I’m done with apologizing for my eventual pension and benefits. I fulfilled the educational requirements for a professional career, received a state license, and have worked more than two decades in public education to provide students with necessary intellectual and practical skills.

It’s been a privilege to get to know so many young people and quite frankly they, along with my colleagues, are the best part of my job. Despite what your impression may be, it isn’t always easy to be an educator. The hoops we’ve been forced to jump through in terms of testing and professional evaluations have stolen hours upon hours of time that could be better spent teaching and providing our students with opportunities for growth and individual attention. Bureaucracy has always been, to me, the Achilles heel of education.

In less than ten years I will retire and receive a pension and yes, Fred LeBrun, you can call it generous. I’m really sorry that you, Mr. LeBrun, work for a company that doesn’t do the right thing for their own employees, but I don’t believe that means I don’t deserve to have a good quality of life in my later years.

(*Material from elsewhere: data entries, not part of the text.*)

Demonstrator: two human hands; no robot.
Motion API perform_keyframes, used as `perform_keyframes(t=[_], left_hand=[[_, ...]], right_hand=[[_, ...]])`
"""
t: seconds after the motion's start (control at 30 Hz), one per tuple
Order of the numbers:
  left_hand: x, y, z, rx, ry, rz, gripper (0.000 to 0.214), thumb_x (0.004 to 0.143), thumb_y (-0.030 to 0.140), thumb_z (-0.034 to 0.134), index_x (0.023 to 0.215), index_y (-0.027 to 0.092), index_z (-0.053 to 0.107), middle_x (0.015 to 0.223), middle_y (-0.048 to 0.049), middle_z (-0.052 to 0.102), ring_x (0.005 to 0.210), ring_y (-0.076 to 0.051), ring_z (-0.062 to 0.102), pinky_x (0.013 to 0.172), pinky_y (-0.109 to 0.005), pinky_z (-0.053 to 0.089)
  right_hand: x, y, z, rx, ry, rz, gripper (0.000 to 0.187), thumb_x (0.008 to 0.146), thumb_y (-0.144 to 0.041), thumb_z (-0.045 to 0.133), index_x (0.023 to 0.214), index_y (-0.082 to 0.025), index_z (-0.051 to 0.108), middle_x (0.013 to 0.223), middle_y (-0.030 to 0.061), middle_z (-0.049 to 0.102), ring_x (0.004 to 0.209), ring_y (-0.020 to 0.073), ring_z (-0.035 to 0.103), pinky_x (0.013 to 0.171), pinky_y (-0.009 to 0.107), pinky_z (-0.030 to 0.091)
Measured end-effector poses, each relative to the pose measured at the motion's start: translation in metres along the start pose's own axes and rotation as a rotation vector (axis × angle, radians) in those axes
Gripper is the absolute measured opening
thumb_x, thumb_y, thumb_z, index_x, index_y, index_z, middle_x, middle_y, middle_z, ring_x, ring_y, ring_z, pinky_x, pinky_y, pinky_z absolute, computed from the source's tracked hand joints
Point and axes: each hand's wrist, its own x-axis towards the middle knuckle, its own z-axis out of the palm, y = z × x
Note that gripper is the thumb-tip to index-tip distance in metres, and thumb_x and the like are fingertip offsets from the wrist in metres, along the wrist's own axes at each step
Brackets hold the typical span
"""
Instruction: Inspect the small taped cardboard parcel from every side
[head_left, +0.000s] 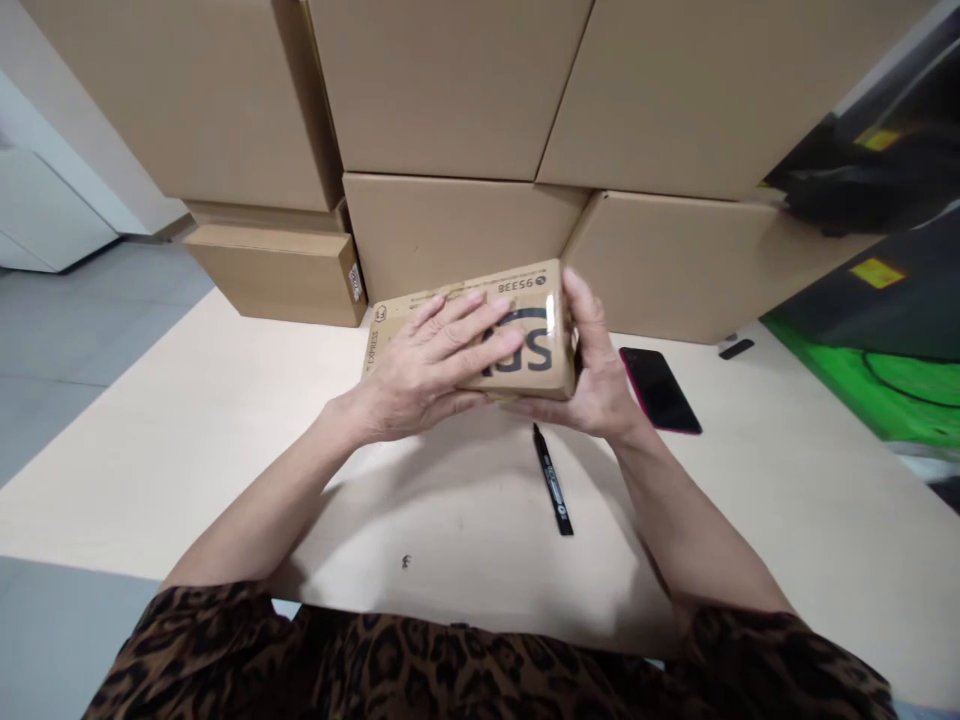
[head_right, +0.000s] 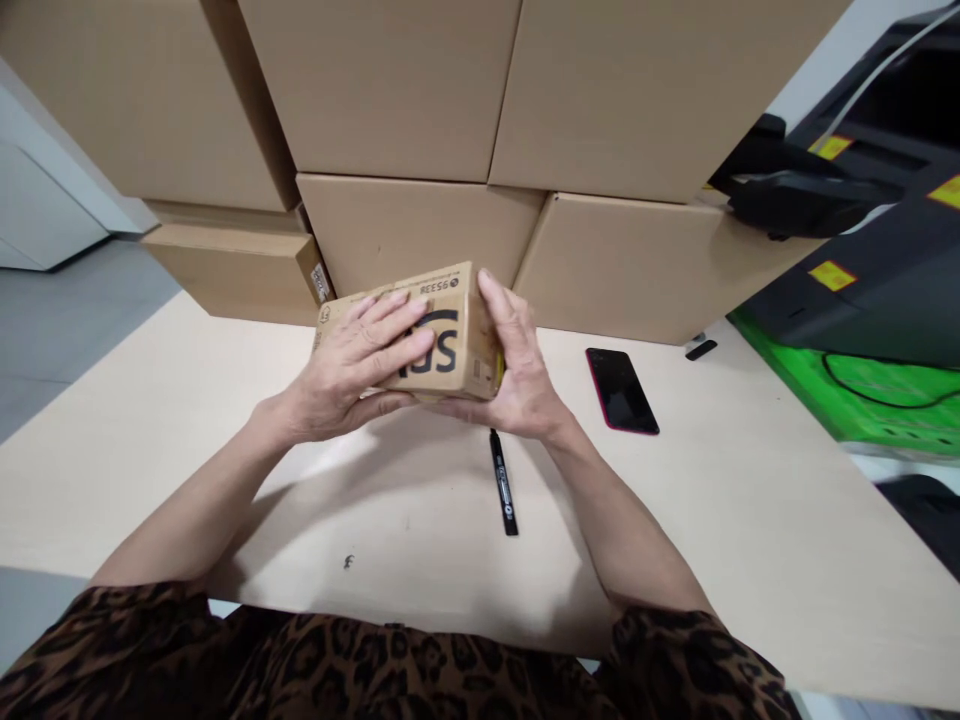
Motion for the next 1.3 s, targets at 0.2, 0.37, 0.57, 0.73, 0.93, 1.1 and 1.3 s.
perform_keyframes(t=[0.2, 0.37, 0.57, 0.73, 0.93, 1.1, 1.3], left_hand=[[-0.021, -0.042, -0.028, -0.145, -0.105, -0.353, 0.102, 0.090, 0.078, 0.074, 0.175, 0.036, 0.036, 0.186, -0.0129, 0.028, 0.173, -0.043, 0.024, 0.141, -0.065, 0.022], [-0.021, -0.047, -0.014, -0.453, 0.126, -0.473, 0.108, 0.086, 0.087, 0.071, 0.174, 0.039, 0.031, 0.186, -0.0090, 0.030, 0.171, -0.041, 0.031, 0.138, -0.060, 0.034], [-0.007, -0.026, 0.026, -0.630, 0.293, -0.440, 0.108, 0.092, 0.089, 0.058, 0.178, 0.036, 0.018, 0.174, -0.0144, 0.049, 0.164, -0.039, 0.046, 0.126, -0.059, 0.051], [-0.009, -0.016, 0.024, -0.475, 0.301, -0.365, 0.110, 0.094, 0.085, 0.059, 0.179, 0.043, 0.004, 0.182, -0.0097, 0.037, 0.168, -0.037, 0.038, 0.134, -0.062, 0.040], [-0.011, -0.015, 0.025, -0.344, 0.284, -0.297, 0.106, 0.095, 0.081, 0.063, 0.178, 0.045, 0.008, 0.189, -0.0068, 0.017, 0.175, -0.039, 0.019, 0.139, -0.062, 0.031], [-0.017, -0.016, 0.038, -0.395, 0.412, -0.427, 0.106, 0.093, 0.086, 0.062, 0.178, 0.040, 0.019, 0.187, -0.0115, 0.025, 0.170, -0.041, 0.033, 0.135, -0.062, 0.039], [-0.009, -0.006, 0.028, -0.597, 0.558, -0.839, 0.097, 0.093, 0.081, 0.067, 0.168, 0.024, 0.045, 0.151, -0.0165, 0.072, 0.140, -0.036, 0.069, 0.119, -0.053, 0.057]], right_hand=[[0.011, 0.007, -0.017, 0.376, 0.135, 0.185, 0.131, 0.054, -0.071, 0.102, 0.167, -0.046, 0.040, 0.160, 0.0031, 0.061, 0.151, 0.0402, 0.059, 0.124, 0.066, 0.052], [0.018, -0.011, -0.008, 0.691, 0.337, 0.385, 0.094, 0.056, -0.051, 0.103, 0.142, -0.040, 0.067, 0.137, 0.0020, 0.079, 0.132, 0.0372, 0.075, 0.117, 0.062, 0.061], [0.016, -0.010, 0.000, 0.800, 0.353, 0.500, 0.025, 0.081, -0.054, 0.083, 0.093, -0.032, 0.077, 0.101, 0.0017, 0.087, 0.135, 0.0395, 0.075, 0.120, 0.070, 0.057], [0.014, 0.026, -0.012, 0.655, 0.290, 0.439, 0.032, 0.086, -0.061, 0.072, 0.103, -0.035, 0.079, 0.121, 0.0023, 0.087, 0.147, 0.0402, 0.066, 0.125, 0.077, 0.049], [0.015, 0.032, -0.010, 0.659, 0.311, 0.511, 0.045, 0.089, -0.065, 0.067, 0.116, -0.031, 0.079, 0.128, 0.0036, 0.085, 0.146, 0.0390, 0.067, 0.124, 0.073, 0.051], [0.016, 0.016, -0.003, 0.611, 0.276, 0.480, 0.054, 0.097, -0.069, 0.056, 0.127, -0.030, 0.076, 0.130, 0.0058, 0.084, 0.145, 0.0350, 0.068, 0.121, 0.064, 0.056], [0.003, 0.027, 0.010, 0.373, 0.172, 0.333, 0.079, 0.104, -0.081, 0.019, 0.172, -0.044, 0.035, 0.159, 0.0047, 0.067, 0.153, 0.0302, 0.062, 0.123, 0.063, 0.053]])
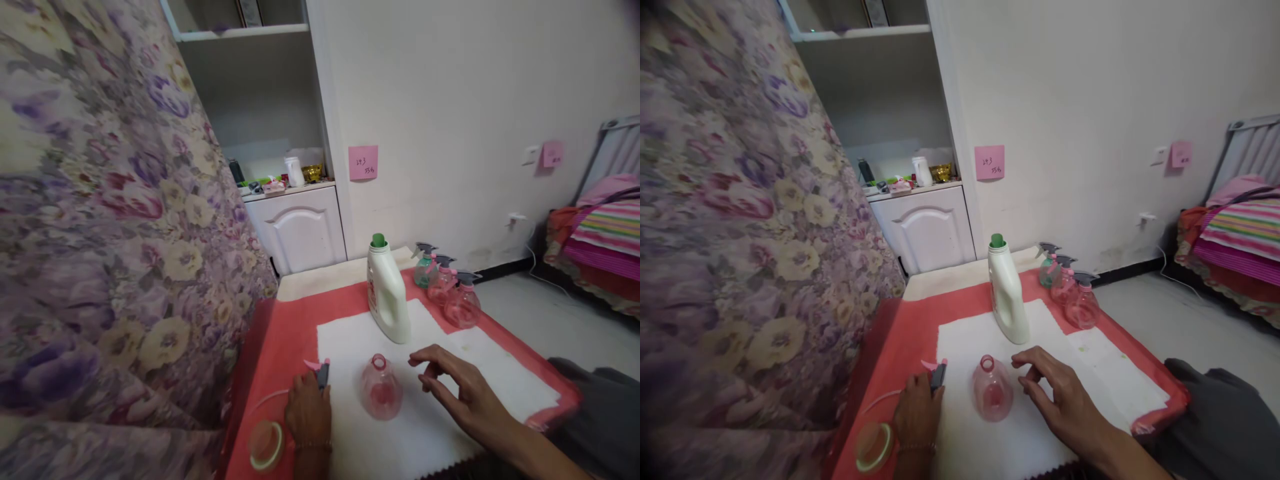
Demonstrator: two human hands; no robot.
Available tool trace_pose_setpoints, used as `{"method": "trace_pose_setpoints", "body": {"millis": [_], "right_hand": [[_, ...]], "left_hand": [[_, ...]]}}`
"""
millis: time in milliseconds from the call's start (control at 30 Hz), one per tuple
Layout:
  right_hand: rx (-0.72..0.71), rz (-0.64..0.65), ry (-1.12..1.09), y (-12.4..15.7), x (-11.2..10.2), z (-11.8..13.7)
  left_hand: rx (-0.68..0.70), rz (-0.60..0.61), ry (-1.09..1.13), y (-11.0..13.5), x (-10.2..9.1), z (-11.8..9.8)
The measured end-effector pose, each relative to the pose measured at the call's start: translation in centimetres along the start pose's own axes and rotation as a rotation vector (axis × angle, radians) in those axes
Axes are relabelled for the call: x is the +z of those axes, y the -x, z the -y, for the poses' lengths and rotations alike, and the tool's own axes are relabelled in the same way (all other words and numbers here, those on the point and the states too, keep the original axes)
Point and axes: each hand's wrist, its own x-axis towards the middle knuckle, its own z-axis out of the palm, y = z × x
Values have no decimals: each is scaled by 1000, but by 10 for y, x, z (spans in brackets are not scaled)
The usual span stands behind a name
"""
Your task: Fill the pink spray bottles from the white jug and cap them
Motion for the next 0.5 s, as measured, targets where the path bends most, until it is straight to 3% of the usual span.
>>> {"method": "trace_pose_setpoints", "body": {"millis": [500], "right_hand": [[38, -39, 36, 0, -11, 1]], "left_hand": [[24, -12, 62, 5, 1, 0]]}}
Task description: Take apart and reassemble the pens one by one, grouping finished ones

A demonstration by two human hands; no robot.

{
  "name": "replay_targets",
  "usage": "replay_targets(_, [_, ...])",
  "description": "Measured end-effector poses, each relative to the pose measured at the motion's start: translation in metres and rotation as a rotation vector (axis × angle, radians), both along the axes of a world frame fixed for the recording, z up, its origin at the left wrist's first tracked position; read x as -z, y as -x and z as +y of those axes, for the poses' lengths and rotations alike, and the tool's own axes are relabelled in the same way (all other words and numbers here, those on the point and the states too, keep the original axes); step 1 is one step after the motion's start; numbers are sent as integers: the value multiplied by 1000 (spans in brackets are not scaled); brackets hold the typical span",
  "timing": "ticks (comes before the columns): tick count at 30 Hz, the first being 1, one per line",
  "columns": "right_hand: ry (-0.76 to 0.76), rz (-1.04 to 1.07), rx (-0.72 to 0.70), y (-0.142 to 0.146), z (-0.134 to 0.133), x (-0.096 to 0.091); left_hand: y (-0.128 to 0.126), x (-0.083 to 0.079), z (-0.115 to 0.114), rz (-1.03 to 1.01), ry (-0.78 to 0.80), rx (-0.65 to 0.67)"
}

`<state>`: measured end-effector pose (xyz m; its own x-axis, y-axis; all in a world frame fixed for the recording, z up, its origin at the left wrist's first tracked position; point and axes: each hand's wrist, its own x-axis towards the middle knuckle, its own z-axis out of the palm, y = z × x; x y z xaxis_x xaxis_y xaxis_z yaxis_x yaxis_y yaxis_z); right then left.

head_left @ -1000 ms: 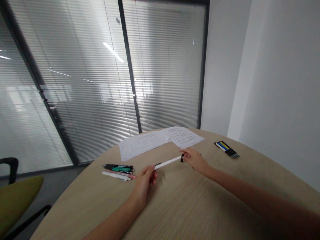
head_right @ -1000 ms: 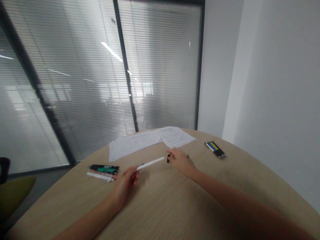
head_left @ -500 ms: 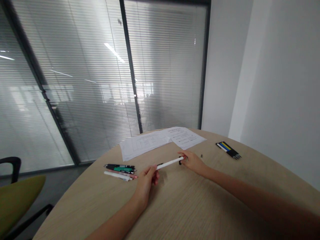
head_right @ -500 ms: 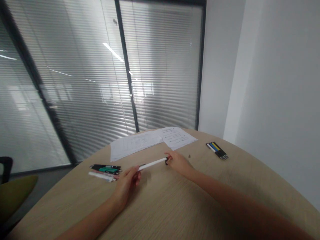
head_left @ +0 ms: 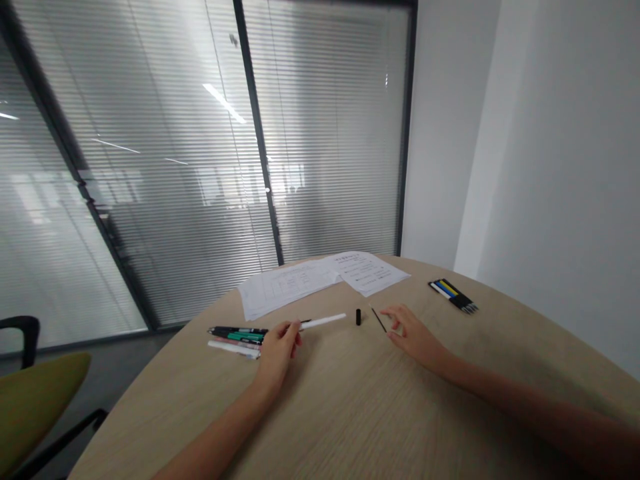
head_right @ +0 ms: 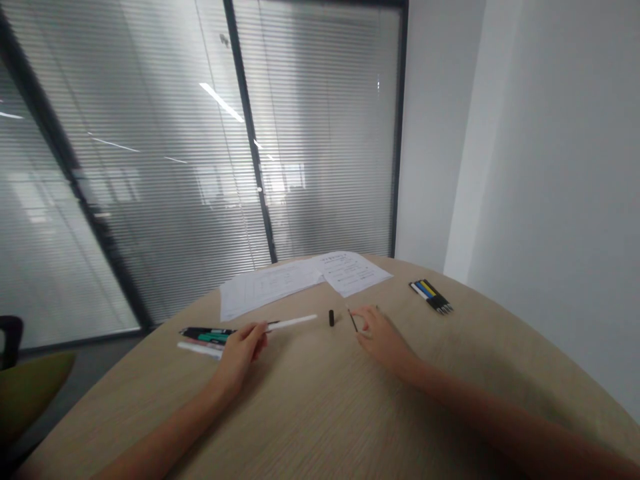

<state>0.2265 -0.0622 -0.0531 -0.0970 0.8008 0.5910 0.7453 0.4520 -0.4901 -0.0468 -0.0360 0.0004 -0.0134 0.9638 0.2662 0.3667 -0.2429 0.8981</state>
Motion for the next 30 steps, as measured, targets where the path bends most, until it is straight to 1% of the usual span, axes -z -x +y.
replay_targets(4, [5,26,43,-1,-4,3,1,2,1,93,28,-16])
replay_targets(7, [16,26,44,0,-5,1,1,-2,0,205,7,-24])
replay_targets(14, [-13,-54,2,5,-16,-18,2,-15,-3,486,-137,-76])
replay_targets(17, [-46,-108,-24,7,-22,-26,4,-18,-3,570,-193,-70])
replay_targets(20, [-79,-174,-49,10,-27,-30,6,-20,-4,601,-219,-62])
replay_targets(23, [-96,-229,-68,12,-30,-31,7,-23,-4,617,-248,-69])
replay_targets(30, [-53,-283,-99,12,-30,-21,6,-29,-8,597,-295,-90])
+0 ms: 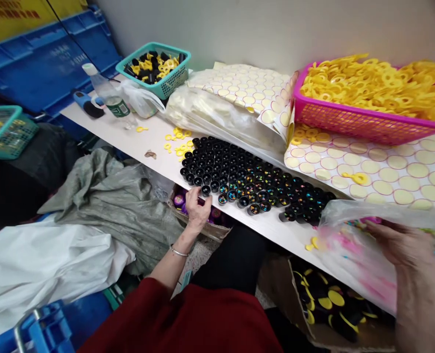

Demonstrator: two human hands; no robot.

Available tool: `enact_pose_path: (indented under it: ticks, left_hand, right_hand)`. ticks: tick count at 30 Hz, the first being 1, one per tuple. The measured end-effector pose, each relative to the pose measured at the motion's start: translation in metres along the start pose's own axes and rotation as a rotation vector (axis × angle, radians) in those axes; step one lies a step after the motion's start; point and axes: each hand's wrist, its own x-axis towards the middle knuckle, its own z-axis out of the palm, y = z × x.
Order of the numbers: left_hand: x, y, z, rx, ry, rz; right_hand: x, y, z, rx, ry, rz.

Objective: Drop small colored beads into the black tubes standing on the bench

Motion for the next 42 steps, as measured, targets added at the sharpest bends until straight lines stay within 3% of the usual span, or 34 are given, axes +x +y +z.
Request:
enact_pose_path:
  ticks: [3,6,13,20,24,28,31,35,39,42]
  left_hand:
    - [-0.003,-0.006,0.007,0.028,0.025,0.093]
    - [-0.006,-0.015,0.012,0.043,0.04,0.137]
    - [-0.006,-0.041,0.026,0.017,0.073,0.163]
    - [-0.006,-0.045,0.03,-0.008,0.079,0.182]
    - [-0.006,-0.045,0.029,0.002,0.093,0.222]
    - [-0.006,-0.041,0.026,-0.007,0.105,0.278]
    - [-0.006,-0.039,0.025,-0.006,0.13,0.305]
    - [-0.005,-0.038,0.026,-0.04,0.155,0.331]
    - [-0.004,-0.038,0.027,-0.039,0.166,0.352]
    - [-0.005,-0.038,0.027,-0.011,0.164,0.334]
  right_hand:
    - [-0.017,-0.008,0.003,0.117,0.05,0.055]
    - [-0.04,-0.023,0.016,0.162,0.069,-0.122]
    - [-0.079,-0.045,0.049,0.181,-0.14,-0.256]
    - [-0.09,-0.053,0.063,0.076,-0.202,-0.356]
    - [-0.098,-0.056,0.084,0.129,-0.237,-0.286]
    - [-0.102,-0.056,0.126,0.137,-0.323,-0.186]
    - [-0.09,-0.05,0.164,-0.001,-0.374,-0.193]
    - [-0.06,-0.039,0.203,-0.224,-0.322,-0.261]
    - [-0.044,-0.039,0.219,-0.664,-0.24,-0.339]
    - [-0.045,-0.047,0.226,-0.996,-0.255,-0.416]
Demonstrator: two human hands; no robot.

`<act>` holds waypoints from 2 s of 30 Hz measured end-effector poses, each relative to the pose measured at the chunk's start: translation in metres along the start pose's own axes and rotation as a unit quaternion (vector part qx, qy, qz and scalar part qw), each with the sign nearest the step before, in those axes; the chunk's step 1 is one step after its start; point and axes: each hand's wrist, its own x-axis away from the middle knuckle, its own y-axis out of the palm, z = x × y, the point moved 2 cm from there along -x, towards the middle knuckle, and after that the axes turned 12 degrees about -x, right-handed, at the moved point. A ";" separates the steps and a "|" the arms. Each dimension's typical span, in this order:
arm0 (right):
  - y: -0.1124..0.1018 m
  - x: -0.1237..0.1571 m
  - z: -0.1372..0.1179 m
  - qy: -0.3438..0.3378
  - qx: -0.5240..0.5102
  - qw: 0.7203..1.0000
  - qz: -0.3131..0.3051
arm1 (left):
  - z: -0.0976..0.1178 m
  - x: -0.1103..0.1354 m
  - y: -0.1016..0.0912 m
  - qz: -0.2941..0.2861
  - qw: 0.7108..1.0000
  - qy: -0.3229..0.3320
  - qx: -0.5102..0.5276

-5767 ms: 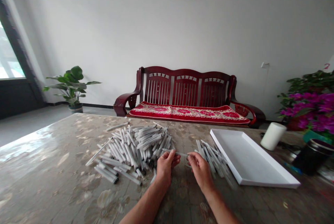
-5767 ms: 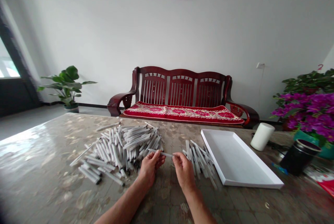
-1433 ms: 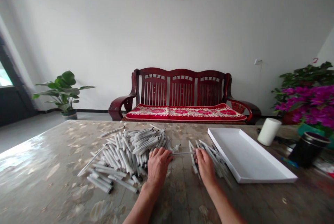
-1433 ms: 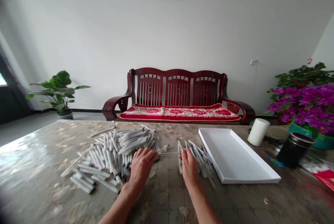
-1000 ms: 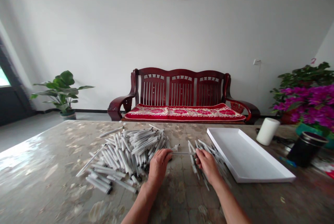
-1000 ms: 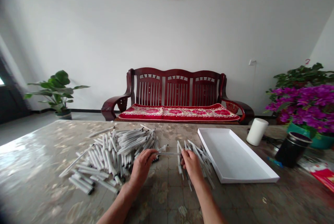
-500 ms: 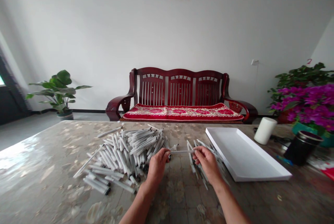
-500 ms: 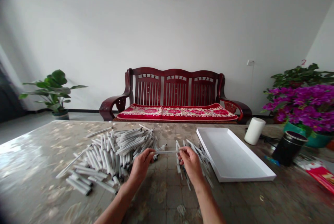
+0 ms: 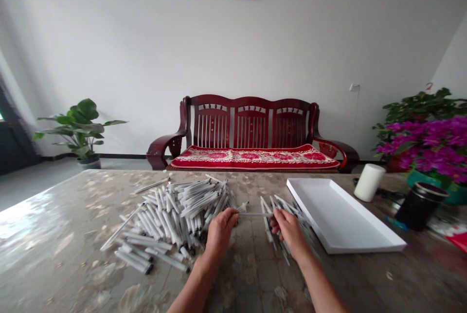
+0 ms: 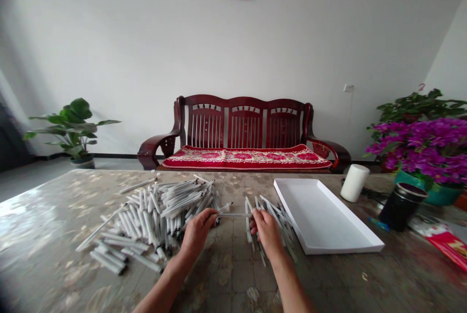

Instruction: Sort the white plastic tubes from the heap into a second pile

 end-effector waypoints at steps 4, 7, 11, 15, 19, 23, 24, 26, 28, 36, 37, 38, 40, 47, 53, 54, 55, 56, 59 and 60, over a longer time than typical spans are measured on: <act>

In fact, I think it’s really unfortunate that every person in our incredibly wealthy country can’t look forward to having the same.

It seems to me that our collective efforts would be better spent working together to provide all Americans with an existence that allows for a stable life rather than attempting to eliminate teacher pensions through an opening of the New York State Constitution. We need to stop accepting the ever-widening wage disparity in our country and come together to demand health care and retirement benefits for all citizens. We’ve earned it.

Vote on November 7th – and don’t forget to address both the front and the back of the ballot.